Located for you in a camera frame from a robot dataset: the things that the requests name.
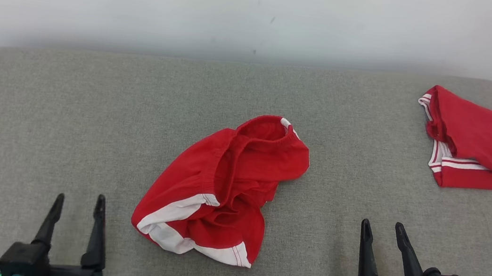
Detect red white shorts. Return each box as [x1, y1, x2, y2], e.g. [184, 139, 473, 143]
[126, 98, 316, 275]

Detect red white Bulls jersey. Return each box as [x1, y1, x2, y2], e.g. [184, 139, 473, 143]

==================================================

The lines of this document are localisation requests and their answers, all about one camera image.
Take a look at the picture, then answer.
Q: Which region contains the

==================================================

Task directions: What is wanted is the number of lines holding "camera" in the entries. Nothing else should be given.

Answer to this problem: 2